Instantiation of MLIR Operations at C-Level

This document explains how to use placeholder functions in C to instantiate an MLIR operation within the Handshake dialect.

The following figure shows the current flow:

Current Flow

A placeholder function named in the format __name_component can be used to instantiate a specific MLIR operation at the C level. At the MLIR level, these functions are initially represented as an empty func:callOp. The callOp remains unchanged until the transformation pass from cf to handshake, where it is turned into a handshake:InstanceOp. These instances then continue through the processing flow.

The key step for this feature is the CfToHandshake lowering process. Dynamatic uses the callOp’s operands to determine inputs, outputs, and parameters of the handshake:InstanceOp.
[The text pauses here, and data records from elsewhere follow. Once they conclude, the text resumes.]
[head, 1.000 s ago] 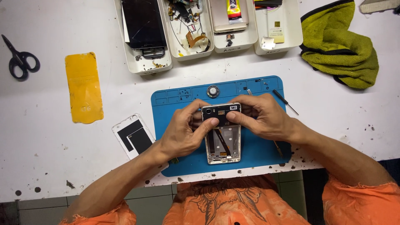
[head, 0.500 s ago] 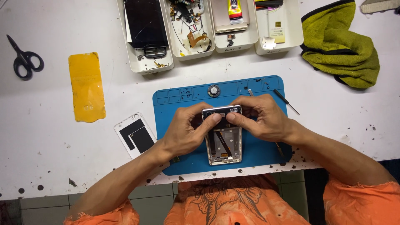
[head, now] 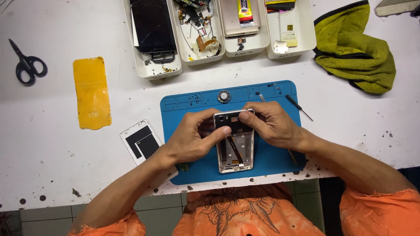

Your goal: Reassemble internal components of a mobile phone by installing the motherboard cover and the battery.

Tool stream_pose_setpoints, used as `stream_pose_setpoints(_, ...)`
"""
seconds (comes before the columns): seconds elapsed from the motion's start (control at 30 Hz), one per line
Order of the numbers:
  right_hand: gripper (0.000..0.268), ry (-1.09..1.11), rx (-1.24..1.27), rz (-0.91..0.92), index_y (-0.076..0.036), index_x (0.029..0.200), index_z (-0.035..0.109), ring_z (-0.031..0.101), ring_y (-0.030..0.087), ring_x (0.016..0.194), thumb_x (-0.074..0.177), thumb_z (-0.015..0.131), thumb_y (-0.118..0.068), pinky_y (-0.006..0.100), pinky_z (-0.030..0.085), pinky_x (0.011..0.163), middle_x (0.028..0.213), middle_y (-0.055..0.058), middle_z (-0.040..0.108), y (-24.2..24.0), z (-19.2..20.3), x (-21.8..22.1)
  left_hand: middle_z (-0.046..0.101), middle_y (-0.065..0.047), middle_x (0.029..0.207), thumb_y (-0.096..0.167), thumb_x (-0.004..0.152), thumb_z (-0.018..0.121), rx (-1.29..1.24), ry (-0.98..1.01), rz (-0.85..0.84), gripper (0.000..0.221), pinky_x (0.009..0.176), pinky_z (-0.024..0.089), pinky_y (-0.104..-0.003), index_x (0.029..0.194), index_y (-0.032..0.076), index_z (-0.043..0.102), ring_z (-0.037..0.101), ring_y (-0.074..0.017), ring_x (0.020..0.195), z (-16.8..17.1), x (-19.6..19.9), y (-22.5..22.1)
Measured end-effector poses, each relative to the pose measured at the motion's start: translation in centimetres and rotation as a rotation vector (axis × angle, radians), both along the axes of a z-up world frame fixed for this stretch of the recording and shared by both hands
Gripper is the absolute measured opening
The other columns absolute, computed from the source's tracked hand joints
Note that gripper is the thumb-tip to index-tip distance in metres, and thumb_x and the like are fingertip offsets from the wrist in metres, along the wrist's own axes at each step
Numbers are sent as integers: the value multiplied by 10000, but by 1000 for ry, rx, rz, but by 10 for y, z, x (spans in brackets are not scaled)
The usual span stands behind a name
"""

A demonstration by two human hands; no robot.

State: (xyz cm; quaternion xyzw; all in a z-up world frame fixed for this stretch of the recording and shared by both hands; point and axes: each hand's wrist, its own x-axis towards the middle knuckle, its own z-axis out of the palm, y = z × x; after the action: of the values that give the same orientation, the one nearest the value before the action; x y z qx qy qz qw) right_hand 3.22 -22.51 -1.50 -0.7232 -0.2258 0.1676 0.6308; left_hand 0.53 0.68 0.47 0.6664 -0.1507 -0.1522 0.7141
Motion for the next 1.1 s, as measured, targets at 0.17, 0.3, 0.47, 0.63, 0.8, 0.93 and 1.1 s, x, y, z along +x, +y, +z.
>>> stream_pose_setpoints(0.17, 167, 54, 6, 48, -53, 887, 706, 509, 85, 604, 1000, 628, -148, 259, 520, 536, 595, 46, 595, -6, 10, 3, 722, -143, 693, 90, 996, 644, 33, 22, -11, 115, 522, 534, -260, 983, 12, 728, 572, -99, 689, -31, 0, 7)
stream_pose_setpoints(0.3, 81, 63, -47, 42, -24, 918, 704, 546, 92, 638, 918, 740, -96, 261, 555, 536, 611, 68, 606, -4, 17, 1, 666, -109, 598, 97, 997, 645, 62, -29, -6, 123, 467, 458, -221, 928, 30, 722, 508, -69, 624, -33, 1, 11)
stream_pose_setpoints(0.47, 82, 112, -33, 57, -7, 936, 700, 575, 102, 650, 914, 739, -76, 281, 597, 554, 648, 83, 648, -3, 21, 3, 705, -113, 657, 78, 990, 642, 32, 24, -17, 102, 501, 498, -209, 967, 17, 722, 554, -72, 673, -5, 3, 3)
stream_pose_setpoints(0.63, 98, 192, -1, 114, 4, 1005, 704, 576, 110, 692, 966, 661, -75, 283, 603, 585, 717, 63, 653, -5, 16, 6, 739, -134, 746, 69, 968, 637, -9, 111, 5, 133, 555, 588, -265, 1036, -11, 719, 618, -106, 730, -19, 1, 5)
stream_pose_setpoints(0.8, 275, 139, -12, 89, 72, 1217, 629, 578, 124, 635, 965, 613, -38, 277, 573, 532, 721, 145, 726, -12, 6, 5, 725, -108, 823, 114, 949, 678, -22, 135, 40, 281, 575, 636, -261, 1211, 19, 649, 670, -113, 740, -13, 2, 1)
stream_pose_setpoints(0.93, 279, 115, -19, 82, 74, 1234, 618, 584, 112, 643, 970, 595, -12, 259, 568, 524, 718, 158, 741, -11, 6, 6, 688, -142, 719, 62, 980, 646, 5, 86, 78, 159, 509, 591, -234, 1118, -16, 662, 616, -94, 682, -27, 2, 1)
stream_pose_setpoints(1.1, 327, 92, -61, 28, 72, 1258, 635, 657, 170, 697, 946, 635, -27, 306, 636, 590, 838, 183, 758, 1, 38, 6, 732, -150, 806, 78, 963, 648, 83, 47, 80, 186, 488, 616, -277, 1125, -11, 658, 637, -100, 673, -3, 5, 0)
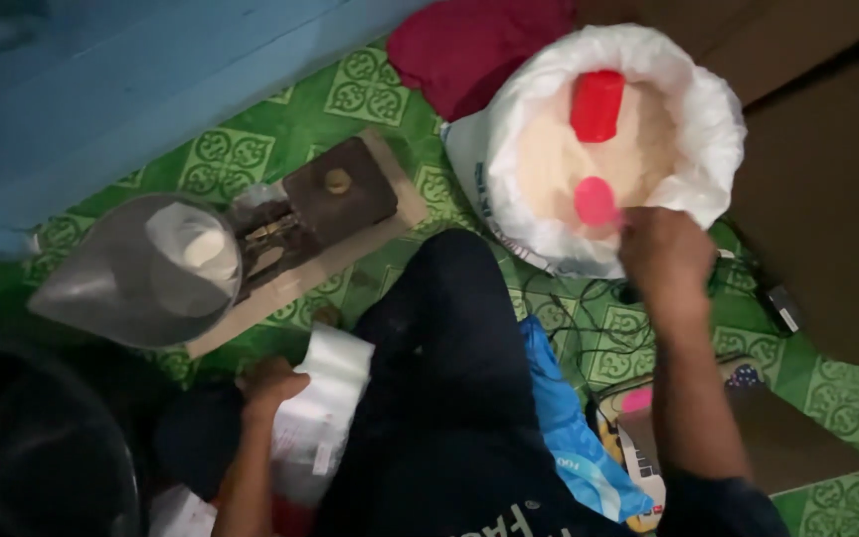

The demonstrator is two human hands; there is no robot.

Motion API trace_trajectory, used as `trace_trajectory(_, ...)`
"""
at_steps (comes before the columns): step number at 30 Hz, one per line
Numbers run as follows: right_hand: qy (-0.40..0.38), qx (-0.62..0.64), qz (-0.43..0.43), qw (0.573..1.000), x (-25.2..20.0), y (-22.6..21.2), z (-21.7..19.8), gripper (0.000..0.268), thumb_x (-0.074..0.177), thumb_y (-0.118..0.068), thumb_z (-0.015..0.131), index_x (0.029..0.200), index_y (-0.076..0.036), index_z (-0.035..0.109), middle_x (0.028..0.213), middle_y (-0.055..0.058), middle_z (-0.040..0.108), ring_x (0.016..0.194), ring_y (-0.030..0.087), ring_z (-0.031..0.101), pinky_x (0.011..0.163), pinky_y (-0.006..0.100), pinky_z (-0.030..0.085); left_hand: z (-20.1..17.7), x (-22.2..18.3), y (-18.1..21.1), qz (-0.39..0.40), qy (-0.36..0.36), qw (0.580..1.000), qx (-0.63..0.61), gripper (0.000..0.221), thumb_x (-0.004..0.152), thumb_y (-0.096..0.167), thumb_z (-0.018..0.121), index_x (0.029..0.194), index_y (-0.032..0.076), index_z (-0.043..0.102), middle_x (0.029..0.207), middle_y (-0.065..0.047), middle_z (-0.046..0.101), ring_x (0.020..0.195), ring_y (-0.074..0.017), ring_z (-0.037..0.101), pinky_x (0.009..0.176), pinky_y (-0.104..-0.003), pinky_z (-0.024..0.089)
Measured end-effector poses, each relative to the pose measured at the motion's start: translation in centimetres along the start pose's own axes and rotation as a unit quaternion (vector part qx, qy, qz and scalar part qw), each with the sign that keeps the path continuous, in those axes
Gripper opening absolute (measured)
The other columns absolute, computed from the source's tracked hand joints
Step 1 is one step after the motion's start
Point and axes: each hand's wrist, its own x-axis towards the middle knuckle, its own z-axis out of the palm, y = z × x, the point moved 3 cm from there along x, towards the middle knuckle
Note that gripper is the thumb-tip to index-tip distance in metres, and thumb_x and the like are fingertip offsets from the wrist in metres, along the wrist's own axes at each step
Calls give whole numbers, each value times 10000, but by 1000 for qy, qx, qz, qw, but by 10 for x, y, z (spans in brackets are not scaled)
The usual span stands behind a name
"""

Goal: Scooping white powder from a large sack into a scale tray and then pouring it into small plastic bags for packaging.

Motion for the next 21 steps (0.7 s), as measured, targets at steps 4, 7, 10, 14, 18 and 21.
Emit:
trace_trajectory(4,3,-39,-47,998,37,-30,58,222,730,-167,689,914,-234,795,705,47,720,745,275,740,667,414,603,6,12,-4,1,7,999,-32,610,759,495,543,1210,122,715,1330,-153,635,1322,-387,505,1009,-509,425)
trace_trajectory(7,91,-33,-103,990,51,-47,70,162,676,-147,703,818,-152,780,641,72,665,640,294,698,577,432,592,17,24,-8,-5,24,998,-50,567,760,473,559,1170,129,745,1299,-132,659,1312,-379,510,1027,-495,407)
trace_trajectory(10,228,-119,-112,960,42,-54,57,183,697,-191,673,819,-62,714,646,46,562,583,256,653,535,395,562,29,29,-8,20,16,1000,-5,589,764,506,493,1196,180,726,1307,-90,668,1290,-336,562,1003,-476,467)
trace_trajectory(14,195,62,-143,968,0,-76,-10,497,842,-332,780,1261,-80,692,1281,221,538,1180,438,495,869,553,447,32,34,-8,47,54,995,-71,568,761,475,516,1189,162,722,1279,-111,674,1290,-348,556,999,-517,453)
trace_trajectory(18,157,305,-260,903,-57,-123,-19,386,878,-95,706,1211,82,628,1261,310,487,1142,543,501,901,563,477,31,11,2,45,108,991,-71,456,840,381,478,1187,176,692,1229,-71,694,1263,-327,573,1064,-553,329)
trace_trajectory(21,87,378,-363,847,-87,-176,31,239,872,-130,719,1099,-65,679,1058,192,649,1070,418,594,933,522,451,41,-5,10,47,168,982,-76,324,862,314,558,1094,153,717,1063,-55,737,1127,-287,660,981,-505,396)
The following figure gives a quick overview of this process:

simpleExample

The rest of this document goes into details of this procedure.

1. Overview of Placeholder Functions

Placeholder functions can be declared at the C/C++ source level by using a double underscore __ prefix. These functions act as placeholders and should not have a definition, which ensures they are treated as external functions during lowering.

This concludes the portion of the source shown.